The limitation of this method is that you can only do this one cell at a time, you cannot do this for a whole column.

Now, repeat the same steps for the rest of the addresses in the sheet. You noticed the texts still overflow into the next cells (if empty).

To fix this, just double-click the blue line (which appears when you hover over the border between the headers) to adjust/resize the width of the cell and the text will fit inside the cell as you wanted.

Now, you fixed it.

Unwrap/Overflow Text in Google Sheets

If you want to unwrap or overflow the wrapped text, you can do that with the text wrap shortcut option on the toolbar or from the wrapping text feature from the format menu.

Select the cells that you want to unwrap. Then, select the ‘Text wrapping’ shortcut menu from the toolbar or from the ‘Format’ menu and click the ‘Overflow’ icon.

Your texts will be unwrapped now.

Note: If your column width is already wide enough to fit the text, then it will not spill into the next cells even when you apply the ‘Overflow’ option. And If you have any data to the right of the text where ‘Overflow’ is applied, the text will be clipped.
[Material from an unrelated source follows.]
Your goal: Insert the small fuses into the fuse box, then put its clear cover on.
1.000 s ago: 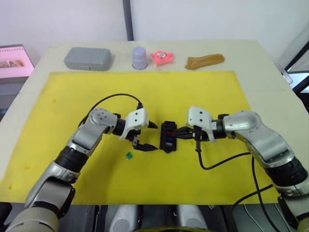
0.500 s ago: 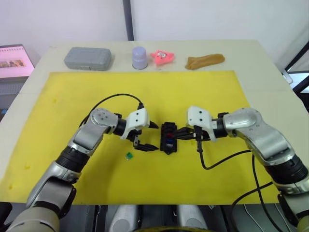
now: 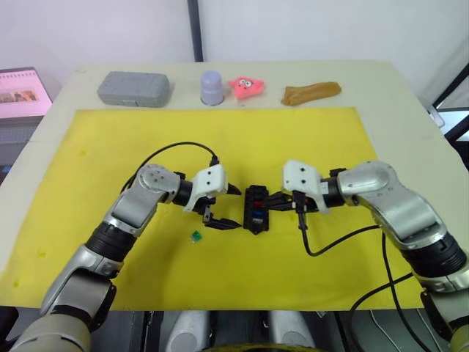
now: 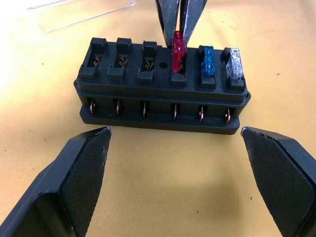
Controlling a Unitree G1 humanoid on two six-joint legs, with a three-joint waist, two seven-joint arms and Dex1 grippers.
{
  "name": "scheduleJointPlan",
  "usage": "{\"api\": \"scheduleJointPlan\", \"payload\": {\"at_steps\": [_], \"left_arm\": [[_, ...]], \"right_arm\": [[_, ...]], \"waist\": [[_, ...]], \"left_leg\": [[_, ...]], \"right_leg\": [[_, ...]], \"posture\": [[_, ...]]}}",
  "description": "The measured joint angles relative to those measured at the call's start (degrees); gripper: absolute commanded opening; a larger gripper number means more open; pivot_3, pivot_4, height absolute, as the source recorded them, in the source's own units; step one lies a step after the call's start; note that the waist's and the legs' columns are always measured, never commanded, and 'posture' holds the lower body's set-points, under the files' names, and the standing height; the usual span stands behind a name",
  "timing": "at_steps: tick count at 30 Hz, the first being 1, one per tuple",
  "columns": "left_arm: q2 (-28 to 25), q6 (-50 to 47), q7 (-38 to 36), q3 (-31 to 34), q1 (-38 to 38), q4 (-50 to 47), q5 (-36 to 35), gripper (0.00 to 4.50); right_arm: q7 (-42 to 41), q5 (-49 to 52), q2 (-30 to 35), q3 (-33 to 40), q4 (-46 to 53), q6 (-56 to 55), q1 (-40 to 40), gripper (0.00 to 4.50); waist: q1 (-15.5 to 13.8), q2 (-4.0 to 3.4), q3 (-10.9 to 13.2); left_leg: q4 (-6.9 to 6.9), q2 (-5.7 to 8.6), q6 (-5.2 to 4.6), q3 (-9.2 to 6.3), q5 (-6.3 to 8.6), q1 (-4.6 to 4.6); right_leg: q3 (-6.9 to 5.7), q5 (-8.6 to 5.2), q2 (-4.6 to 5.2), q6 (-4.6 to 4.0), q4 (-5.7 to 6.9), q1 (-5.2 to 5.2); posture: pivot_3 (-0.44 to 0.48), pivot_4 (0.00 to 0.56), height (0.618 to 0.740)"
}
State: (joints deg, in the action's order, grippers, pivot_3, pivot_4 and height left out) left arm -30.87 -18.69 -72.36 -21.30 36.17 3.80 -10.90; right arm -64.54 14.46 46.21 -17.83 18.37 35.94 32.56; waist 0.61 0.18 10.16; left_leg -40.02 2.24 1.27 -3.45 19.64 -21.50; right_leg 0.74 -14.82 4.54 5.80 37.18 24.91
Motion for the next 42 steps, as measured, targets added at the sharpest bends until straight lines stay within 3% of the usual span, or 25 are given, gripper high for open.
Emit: {"api": "scheduleJointPlan", "payload": {"at_steps": [42], "left_arm": [[0.89,-0.7,0.29,0.0,0.0,-0.55,0.23,4.43]], "right_arm": [[-1.54,-2.41,0.08,-1.39,1.74,4.01,1.99,0.0]], "waist": [[0.02,0.0,0.0]], "left_leg": [[-0.01,0.0,0.0,0.0,0.0,0.0]], "right_leg": [[0.0,0.0,0.0,0.0,0.01,0.0]], "posture": [[0.0,0.15,0.74]]}}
It will only work if there is an empty cell next to it.

Clip Text in Google Sheets

There are instances when you may not want your text wrapped or overflowed. For example, when you are entering URLs in a column. It is not really necessary to show full URLs in your dataset and people rarely see them.

In such cases, you can use the ‘Clip’ option from the text wrapping feature. The ‘Clip option’ will only show the portion of the content that fits within the column width and height, and it will stop showing any content beyond that. But you can still see the full text when you double click on the cell.

Select the cell or cells that has the texts you want to clip.

Open the ‘Text wrapping’ option from the toolbar or from the ‘Format’ menu and select the ‘Clip’ icon (last one).

Here you go, you got your texts clipped. And you’ll only see the text that fits within the cell boundary.

Wrap Text on Google Sheets Mobile App

If you are editing a spreadsheet document via Google Sheets mobile app on your Android or iOS device, then wrapping text in the Google Sheets app is just as simple. The interface may be a little confusing to navigate, so here’s how you wrap text in Google Sheets mobile app.

Open the spreadsheet document you need to edit on the Google Sheets application. Then, select the cell or range you wish to text-wrap.

You can change the selection area by gently dragging the blue circle. You can also select an entire column or row by simply tapping on the column letter or row number.

Next, tap on the ‘Format’ button at the top of the application screen (icon of the letter A with horizontal lines).

You will see a list the formatting options at the button of the app.

Select the ‘Cell’ section and scroll down to locate the ‘Wrap text’ Toggle. Then, turn on the ‘Wrap text’ toggle.

Now, the selected cell(s) are wrapped.